Contrast in Fiction

Anne C. Miles > Writing > Contrast in Fiction

Vermeer in prose?

My daughter read several chapters of my book and complained loud and long. She knows I’m an advocate for lightjoy. I don’t like grimdark. But she said my book is dark, so dark. I think she’s right. It is dark in many places, many of them very unpleasant. But it made me think about what I mean by lightjoy.

I’m a designer. In design, you must have fundamental elements in order to have the correct (intended) response to your work.

Balance, proximity, alignment, repetition, contrast and space.

Because I’m a designer, I see writing with this lens.

I likely need to write a series on how I see these elements working in prose. Poetry is a whole other animal, and one that most would consider when thinking about these elements.

All of that to mention one element in particular: contrast.

Contrast happens when you juxtapose opposites and then place them close to one another in some way. In my own work, the darkness serves as the medium to display the light. To make it shine more brightly, if you will. What’s that saying? It’s always darkest before the dawn? There’s a reason for that. Without it there is no tension, stakes or really any story. I’m having to work really hard to make sure there’s enough in there. I know I need it. Believe me, I’d much rather write about gnome antics.

So why do I object to grimdark?

I may be wrong, but some of it feels to me like an exploration of darkness for darkness’s sake. Shock value. No one has gone this far before! So let’s milk the plotlines of incest and child murder in fantasy fiction. Or drug abuse! Yeah. Think outside the box.
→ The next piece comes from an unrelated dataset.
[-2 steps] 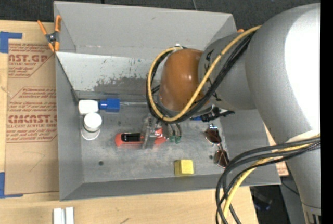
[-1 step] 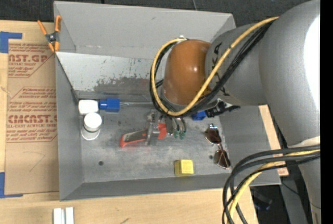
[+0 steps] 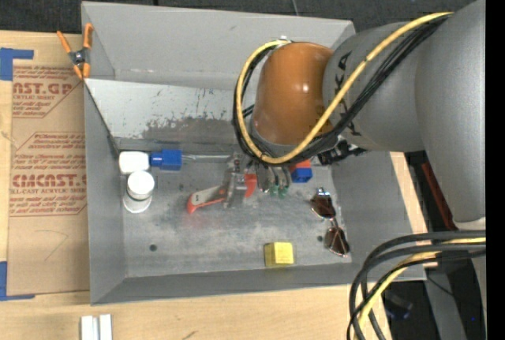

It’s clickbait in fiction. Pulp. Sensationalism. That’s my reaction.

It works, unfortunately. People will be attracted to violence and lurid sex. Human nature of the basest sort will always reward such. Is it necessary to plumb those depths though? Really? Is the light which you portray in the story equal or better? No?

Then it isn’t contrast, to me. It misses the mark. It’s cheap. There is so much desensitivity to pain in our society that in some cases, authors have gone to extremes to get an emotional reaction. It takes much less work to shock than than to draw a reader into a relationship with a character and let them develop empathy. Lesser writers skip that bit altogether. Masters do both. Then grimdark masters leave people hanging, on a down note or with a negative theme.

I’m not a fan.

That doesn’t mean that a person shouldn’t use darkness at all. Frodo’s journey into Mordor, while not my favorite part of the book, was necessary. Same for Gandalf’s fall in Moria.

But the light outshone the darkness, overcame it. That was the point.That, to me is the essence of lightjoy. Hope. I’ve personally had my fill of “grit,” thank you very much. You can keep that. It’s not my thing.

I can’t have the contrast without the darkness but hopefully, we will move  in my story from dark to light more and more. I like to think too that there is enough joy there that people can see and look forward to what is coming. So yes, I understand my daughter’s objections. For me, the satisfying part of a good book is not the absence of sorrow, it is the triumph in spite of it. And Sorrowfish is many things, but most of all, my goal is for it to be that kind of story.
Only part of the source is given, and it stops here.